What you should do
Output the data below line for line, exactly, up to and including the line where "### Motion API" appears.

====== Exercise data ======

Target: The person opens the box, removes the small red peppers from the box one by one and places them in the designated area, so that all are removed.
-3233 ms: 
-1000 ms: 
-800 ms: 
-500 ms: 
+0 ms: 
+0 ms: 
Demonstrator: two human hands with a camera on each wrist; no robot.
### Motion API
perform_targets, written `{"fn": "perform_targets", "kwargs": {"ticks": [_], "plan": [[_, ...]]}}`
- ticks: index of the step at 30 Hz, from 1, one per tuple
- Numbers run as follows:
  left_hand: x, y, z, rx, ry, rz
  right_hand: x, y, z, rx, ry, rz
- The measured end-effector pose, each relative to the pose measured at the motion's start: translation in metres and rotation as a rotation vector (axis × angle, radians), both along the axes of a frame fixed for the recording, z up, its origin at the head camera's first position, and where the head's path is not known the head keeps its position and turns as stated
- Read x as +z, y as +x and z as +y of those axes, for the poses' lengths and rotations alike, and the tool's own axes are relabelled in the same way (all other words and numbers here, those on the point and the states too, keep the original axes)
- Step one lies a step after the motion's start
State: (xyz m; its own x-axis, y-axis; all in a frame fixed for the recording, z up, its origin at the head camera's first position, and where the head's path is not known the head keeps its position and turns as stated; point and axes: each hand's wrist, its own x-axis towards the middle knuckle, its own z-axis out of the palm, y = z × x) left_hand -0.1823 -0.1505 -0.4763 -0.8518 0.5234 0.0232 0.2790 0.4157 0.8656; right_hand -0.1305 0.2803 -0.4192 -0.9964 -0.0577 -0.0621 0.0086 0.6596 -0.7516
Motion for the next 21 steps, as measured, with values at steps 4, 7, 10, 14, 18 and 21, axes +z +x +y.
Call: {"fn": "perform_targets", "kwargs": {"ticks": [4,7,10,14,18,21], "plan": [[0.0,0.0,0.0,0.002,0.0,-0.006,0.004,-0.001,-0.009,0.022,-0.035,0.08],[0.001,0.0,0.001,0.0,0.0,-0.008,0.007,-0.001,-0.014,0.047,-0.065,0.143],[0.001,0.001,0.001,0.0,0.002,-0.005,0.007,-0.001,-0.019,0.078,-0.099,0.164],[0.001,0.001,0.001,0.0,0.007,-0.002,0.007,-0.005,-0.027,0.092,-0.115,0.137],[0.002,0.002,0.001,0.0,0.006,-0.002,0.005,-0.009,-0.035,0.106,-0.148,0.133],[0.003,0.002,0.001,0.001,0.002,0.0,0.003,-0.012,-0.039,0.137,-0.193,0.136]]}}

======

Written reply
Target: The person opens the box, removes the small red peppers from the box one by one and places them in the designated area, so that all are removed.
-3233 ms: 
-1000 ms: 
-800 ms: 
-500 ms: 
+0 ms: 
+0 ms: 
Demonstrator: two human hands with a camera on each wrist; no robot.
### Motion API

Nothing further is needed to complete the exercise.